Int J Health Geogr. 2009 Nov 24;8:64. doi: 10.1186/1476-072X-8-64.
Cryptosporidiosis is increasingly recognised as a cause of gastrointestinal infection in Ireland and has been implicated in several outbreaks. This study aimed to investigate the spatial and temporal distribution of human cryptosporidiosis in the west of Ireland in order to identify high risk seasons and areas and to compare Classically Calculated (CC) and Empirical Bayesian (EB) incidence rates. Two spatial scales of analysis were used with a view to identifying the best one in assessing geographical patterns of infection. Global Moran's I and Local Moran's I tests of autocorrelation were used to test for evidence of global and local spatial clustering.
There were statistically significant seasonal patterns of cryptosporidiosis with peaks in spring and an increasing temporal trend. Significant (p < 0.05) global spatial clustering was observed in CC rates at the Electoral Division (ED) level but not in EB rates at the same level. Despite variations in disease, ED level was found to provide the most accurate account of distribution of cryptosporidiosis in the West of Ireland but required spatial EB smoothing of cases. There were a number of areas identified with significant local clustering of cryptosporidiosis rates.
This study identified spatial and temporal patterns in cryptosporidiosis distribution. The study also showed benefit in performing spatial analyses at more than one spatial scale to assess geographical patterns in disease distribution and that smoothing of disease rates for mapping in small areas enhances visualisation of spatial patterns. These findings are relevant in guiding policy decisions on disease control strategies.
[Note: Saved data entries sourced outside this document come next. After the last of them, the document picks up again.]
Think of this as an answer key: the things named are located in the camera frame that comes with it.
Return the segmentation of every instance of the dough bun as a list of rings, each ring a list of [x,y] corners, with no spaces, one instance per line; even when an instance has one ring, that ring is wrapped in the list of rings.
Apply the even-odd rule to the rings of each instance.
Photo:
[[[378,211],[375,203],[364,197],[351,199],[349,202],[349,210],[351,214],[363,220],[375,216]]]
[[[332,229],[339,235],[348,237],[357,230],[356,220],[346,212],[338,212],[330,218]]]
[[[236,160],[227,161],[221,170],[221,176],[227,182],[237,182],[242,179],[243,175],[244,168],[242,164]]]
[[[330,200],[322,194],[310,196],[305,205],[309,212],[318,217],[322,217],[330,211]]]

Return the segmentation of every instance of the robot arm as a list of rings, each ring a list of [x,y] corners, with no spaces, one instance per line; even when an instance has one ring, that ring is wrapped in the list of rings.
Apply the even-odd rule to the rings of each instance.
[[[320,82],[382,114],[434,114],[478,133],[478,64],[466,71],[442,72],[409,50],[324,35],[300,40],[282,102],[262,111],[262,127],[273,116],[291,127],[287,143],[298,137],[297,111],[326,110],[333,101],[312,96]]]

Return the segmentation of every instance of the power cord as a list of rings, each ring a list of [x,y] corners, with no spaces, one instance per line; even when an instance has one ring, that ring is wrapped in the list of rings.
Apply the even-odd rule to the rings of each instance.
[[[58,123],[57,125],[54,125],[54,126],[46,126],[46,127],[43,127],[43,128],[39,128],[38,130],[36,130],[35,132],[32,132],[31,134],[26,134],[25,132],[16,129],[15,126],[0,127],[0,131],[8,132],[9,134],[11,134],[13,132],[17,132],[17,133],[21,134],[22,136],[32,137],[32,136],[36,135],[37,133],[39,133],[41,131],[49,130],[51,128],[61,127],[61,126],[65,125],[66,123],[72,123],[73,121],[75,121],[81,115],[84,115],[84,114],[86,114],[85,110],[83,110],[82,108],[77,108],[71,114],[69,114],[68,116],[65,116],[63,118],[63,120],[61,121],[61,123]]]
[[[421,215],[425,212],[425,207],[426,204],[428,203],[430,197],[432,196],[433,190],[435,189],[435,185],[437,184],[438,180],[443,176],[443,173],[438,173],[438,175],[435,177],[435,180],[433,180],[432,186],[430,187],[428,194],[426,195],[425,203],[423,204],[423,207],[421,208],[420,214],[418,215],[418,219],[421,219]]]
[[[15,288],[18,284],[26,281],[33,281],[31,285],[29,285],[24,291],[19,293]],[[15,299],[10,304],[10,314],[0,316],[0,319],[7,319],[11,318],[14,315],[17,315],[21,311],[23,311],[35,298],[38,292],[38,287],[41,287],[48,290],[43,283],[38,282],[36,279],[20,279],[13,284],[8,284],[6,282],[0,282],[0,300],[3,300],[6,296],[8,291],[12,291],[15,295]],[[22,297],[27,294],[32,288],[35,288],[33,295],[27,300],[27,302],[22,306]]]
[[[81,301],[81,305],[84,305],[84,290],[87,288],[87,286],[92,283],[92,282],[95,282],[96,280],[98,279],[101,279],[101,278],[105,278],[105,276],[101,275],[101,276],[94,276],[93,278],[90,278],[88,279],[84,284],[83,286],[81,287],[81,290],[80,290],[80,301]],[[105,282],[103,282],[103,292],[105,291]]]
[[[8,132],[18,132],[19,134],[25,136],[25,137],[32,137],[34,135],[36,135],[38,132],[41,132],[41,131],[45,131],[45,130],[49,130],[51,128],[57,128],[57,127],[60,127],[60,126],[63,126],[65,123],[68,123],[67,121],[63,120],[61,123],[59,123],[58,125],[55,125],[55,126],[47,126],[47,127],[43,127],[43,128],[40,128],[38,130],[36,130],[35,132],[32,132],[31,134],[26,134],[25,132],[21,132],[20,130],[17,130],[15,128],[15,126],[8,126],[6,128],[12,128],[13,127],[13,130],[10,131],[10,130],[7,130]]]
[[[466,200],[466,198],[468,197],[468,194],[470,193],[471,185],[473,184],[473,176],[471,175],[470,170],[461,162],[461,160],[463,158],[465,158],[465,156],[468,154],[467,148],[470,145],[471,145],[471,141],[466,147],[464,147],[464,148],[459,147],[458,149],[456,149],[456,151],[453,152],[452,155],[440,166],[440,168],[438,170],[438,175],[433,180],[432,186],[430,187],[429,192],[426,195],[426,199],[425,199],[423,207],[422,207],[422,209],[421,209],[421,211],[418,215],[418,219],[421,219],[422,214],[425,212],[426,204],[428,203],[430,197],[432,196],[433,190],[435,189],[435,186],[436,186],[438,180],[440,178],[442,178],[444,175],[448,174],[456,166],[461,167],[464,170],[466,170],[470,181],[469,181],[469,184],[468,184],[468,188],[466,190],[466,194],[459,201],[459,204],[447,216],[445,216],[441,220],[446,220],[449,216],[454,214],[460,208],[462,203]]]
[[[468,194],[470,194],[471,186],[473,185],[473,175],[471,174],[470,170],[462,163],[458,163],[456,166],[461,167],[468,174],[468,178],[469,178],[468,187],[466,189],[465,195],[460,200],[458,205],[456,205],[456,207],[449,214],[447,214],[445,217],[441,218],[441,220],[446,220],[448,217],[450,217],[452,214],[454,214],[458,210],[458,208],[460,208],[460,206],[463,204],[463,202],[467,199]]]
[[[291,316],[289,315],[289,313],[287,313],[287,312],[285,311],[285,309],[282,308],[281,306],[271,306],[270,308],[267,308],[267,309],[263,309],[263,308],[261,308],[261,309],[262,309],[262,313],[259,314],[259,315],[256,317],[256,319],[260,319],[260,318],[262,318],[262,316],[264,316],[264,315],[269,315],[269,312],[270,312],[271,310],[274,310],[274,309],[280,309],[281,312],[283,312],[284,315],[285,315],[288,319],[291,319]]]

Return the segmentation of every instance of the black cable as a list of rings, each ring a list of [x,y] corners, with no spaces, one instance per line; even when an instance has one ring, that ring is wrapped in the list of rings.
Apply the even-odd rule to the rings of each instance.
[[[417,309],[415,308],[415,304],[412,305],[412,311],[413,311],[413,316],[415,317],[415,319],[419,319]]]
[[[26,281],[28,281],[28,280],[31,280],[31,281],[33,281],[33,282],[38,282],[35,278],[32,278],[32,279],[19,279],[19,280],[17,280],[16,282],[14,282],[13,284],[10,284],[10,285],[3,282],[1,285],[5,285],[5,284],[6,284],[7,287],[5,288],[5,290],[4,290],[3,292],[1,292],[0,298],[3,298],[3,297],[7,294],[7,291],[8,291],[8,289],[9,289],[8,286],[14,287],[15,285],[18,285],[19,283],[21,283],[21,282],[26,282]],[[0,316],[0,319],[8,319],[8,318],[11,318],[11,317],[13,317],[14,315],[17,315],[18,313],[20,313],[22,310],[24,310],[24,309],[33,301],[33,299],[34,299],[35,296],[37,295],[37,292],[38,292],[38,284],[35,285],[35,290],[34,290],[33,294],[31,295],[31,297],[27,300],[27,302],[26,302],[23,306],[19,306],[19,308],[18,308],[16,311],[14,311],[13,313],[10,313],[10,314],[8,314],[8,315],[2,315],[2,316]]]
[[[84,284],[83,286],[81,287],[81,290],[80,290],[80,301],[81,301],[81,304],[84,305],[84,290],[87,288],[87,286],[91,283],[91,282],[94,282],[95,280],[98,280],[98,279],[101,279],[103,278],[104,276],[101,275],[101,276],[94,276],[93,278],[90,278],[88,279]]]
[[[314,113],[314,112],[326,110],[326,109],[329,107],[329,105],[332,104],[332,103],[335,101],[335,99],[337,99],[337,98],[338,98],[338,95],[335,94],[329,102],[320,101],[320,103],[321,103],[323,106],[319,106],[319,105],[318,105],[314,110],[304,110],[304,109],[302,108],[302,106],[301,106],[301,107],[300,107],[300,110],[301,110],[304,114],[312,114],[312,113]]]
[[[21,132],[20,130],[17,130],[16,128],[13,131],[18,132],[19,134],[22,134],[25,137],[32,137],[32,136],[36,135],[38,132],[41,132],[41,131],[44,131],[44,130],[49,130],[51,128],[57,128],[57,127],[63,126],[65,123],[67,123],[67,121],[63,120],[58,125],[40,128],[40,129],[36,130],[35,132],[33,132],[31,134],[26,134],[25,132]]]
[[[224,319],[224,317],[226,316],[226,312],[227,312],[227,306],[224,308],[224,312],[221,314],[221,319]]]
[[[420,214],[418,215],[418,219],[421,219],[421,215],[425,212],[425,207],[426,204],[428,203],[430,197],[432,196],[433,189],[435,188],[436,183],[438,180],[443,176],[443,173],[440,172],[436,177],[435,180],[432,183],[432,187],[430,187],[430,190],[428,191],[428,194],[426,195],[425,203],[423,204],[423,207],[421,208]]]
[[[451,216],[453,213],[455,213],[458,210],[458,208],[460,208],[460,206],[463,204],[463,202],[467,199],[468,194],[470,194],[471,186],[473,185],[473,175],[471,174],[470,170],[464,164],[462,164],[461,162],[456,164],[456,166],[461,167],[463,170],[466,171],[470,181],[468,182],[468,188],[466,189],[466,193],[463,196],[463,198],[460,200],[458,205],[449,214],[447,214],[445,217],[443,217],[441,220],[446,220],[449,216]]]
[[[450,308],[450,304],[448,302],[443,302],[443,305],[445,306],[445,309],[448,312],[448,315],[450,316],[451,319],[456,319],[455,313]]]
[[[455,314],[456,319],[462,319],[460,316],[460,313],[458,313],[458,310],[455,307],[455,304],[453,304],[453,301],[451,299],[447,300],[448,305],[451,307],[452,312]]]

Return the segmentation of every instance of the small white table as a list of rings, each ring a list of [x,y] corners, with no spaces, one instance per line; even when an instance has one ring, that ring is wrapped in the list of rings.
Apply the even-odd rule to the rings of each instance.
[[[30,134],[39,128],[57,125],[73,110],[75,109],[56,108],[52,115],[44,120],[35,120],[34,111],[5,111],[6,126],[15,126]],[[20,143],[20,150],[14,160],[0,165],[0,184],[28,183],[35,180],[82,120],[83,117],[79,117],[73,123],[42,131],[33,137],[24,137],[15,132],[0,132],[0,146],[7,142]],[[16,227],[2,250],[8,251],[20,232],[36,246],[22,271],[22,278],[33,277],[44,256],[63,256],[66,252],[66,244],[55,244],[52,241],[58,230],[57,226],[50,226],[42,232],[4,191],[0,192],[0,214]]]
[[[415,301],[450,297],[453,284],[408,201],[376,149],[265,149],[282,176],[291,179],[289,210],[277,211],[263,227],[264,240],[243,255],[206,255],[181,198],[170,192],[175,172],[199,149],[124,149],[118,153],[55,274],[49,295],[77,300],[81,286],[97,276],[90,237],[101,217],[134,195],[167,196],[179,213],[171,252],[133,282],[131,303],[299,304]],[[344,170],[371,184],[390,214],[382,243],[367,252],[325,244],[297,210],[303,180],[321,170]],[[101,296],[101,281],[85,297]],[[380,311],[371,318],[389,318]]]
隐孢子虫病日益被认为是爱尔兰胃肠道感染的一个原因,并且与几起暴发有关。本研究旨在调查爱尔兰西部人类隐孢子虫病的时空分布,以确定高风险季节和地区,并比较经典计算(CC)和经验贝叶斯(EB)发病率。使用了两种空间尺度分析,以期确定评估感染地理模式的最佳方法。全局 Moran's I 和局部 Moran's I 自相关检验用于检验全局和局部空间聚类的证据。
隐孢子虫病存在明显的季节性模式,春季高峰,时间趋势增加。在选举分区(ED)水平的 CC 率中观察到统计学上显著的全局空间聚类(p < 0.05),但在同一水平的 EB 率中没有观察到。尽管疾病存在差异,但发现 ED 水平能够最准确地说明爱尔兰西部隐孢子虫病的分布情况,但需要对病例进行空间 EB 平滑处理。确定了一些具有显著局部隐孢子虫病率聚类的地区。
本研究确定了隐孢子虫病分布的时空模式。该研究还表明,在评估疾病分布的地理模式时,在多个空间尺度上进行空间分析是有益的,并且在小区域中对疾病率进行平滑处理可以增强空间模式的可视化。这些发现与指导疾病控制策略的政策决策相关。